Brief: Copy each line below that contains "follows".

★ ★ ★ ★ ★

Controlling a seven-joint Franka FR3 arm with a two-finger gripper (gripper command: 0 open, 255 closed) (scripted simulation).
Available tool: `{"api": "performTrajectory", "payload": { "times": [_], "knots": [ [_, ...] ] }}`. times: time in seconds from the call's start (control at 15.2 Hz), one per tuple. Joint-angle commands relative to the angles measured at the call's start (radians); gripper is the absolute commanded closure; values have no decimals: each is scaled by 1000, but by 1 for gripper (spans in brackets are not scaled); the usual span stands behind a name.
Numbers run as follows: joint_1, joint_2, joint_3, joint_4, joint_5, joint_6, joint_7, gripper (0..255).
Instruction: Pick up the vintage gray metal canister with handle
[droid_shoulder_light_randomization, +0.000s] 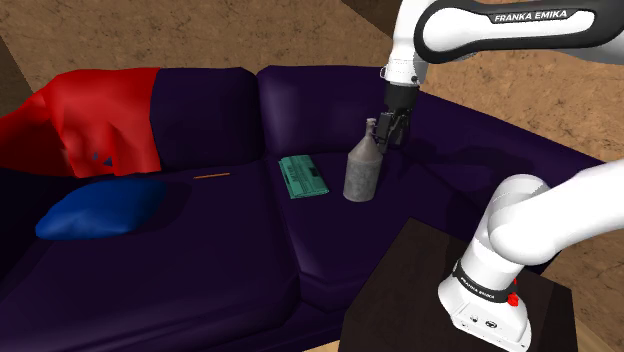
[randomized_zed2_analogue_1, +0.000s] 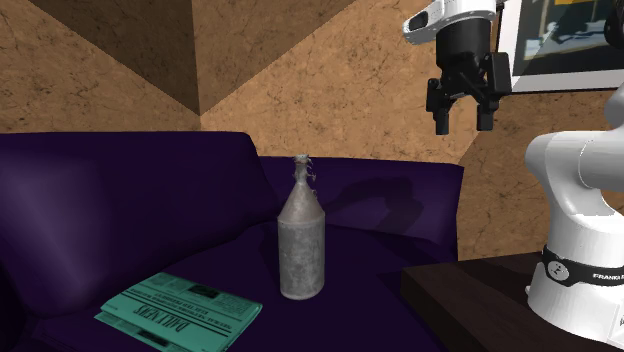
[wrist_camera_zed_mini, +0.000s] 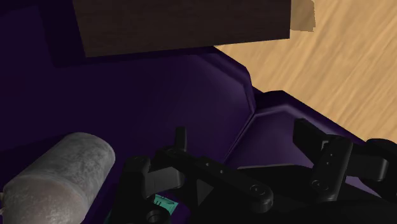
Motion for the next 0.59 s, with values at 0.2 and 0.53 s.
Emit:
{"api": "performTrajectory", "payload": {
  "times": [0.2, 0.53],
  "knots": [
    [-28, 53, -47, 4, -30, 74, -36, 0],
    [-67, 157, -127, 32, -65, 194, -96, 0]
  ]
}}
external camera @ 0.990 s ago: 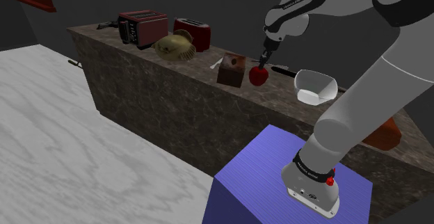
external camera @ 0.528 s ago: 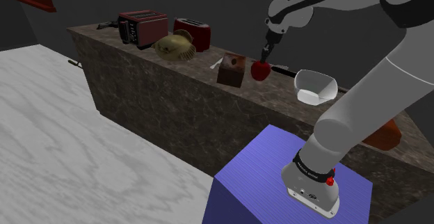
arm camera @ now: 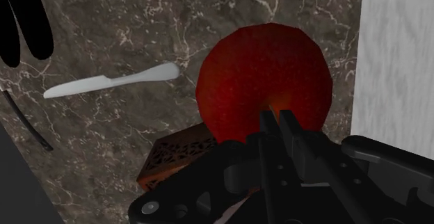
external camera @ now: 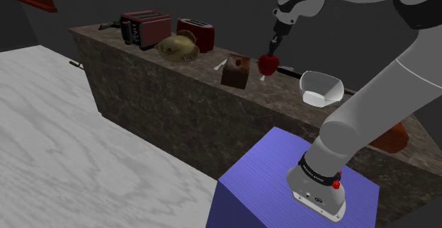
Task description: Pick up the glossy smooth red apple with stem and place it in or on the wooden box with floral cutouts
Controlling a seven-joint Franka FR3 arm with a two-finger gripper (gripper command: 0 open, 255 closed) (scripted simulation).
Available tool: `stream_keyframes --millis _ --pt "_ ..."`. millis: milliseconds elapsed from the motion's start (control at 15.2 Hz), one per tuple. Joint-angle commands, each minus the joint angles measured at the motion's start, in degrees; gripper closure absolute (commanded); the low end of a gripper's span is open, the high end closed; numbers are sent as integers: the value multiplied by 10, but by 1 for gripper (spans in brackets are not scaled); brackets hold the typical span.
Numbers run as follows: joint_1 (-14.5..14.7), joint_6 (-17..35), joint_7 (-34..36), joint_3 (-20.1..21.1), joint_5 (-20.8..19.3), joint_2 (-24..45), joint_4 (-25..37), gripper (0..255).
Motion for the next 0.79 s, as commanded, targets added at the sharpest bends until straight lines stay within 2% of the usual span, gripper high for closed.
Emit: stream_keyframes --millis 0,726 --pt "0 -15 3 2 -2 -4 11 255" --pt "2 -100 9 7 -4 -13 88 255"
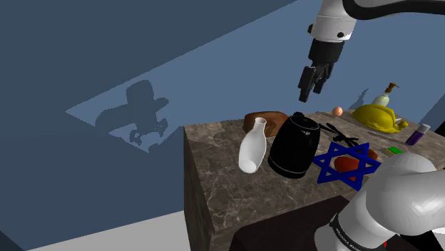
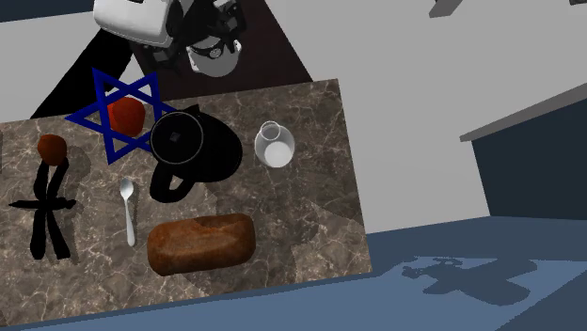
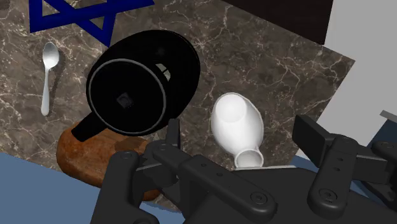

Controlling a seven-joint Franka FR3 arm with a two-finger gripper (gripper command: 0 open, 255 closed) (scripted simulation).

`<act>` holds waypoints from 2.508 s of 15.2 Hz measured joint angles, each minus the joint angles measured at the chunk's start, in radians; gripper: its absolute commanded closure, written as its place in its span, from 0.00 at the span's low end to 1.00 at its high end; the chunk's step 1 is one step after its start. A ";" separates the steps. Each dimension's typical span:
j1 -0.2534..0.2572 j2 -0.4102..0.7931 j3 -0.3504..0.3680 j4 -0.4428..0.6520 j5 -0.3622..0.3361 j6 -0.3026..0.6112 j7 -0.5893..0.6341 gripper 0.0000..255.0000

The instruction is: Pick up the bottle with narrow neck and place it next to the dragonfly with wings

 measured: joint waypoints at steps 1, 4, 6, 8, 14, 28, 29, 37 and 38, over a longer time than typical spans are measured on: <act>0.000 0.000 0.000 0.000 0.000 0.000 0.000 0.00; 0.001 0.040 0.010 -0.033 0.019 0.072 0.033 0.00; 0.000 0.081 0.015 -0.054 0.033 0.136 0.058 0.00; 0.001 0.132 0.022 -0.068 0.049 0.203 0.084 0.00; 0.005 0.306 0.046 -0.074 0.092 0.392 0.160 0.00; 0.005 0.412 0.053 -0.144 0.106 0.575 0.184 0.00; 0.005 0.413 0.053 -0.145 0.106 0.575 0.184 0.00; 0.005 0.413 0.053 -0.144 0.106 0.575 0.185 1.00; 0.005 0.413 0.053 -0.144 0.106 0.575 0.185 1.00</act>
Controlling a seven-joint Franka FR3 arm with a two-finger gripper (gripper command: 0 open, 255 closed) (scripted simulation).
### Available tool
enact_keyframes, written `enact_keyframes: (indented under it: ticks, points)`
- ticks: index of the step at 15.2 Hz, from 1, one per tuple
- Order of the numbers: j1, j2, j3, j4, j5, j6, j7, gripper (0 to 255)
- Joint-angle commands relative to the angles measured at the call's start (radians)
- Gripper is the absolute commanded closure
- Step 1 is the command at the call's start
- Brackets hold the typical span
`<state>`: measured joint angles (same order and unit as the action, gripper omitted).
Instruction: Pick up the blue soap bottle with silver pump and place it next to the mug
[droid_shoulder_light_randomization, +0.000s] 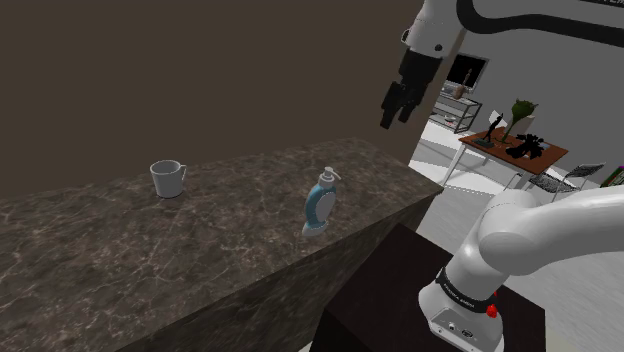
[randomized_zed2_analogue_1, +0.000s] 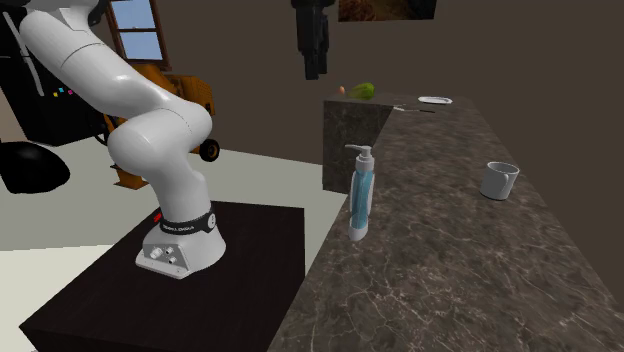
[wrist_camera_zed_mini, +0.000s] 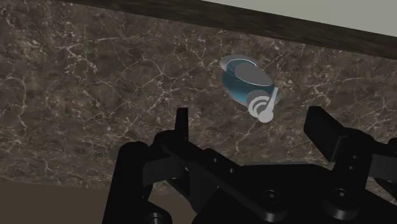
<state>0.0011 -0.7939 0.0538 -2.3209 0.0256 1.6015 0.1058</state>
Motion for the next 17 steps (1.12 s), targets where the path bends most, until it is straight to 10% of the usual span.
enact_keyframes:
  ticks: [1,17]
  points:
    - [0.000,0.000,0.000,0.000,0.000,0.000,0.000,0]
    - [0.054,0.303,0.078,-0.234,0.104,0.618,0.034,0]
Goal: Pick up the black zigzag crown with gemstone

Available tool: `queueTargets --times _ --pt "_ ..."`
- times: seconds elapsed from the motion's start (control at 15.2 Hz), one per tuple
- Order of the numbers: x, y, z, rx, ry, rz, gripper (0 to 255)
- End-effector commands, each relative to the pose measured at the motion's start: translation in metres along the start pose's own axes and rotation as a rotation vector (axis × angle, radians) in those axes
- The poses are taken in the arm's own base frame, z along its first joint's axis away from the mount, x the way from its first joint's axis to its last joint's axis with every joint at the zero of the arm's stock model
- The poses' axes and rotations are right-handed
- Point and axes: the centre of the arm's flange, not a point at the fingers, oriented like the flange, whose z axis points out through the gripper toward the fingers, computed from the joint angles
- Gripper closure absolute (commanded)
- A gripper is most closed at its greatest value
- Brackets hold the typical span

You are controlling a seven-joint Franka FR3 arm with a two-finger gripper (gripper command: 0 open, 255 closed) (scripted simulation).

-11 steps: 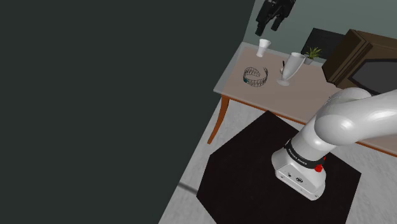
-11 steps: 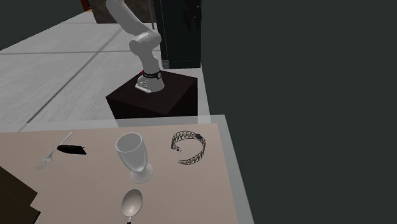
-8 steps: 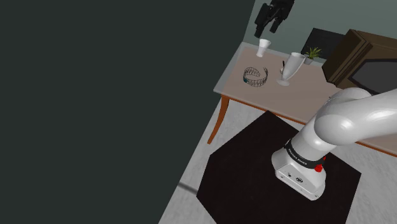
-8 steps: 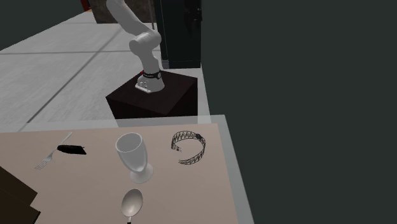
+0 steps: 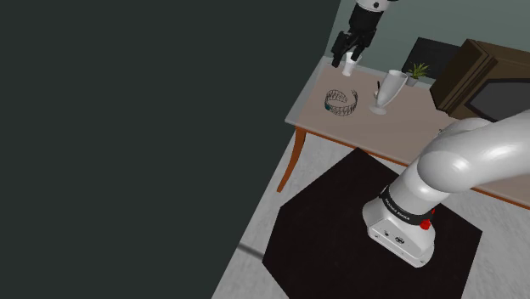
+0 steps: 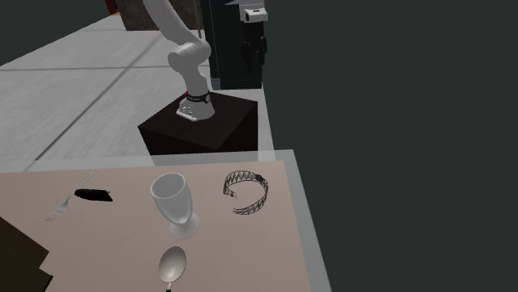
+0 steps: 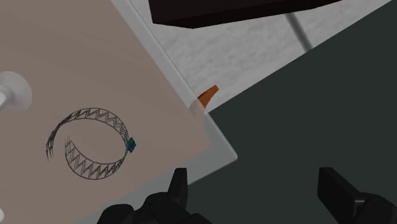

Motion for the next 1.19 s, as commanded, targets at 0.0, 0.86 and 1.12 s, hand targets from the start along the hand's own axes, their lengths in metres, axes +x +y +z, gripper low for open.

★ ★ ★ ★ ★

Answer to this task:
Numbers run as follows: joint_1, joint_2, joint_3, joint_4, joint_5, joint_6, joint_7, gripper (0..255).
Numbers run as follows: joint_1 (-14.5..14.7), joint_6 (-17..35), joint_7 (-34..36), joint_3 (-20.1..21.1), joint_5 (-20.8..19.3), joint_2 (-24..45), joint_4 (-25..37), gripper (0..255).

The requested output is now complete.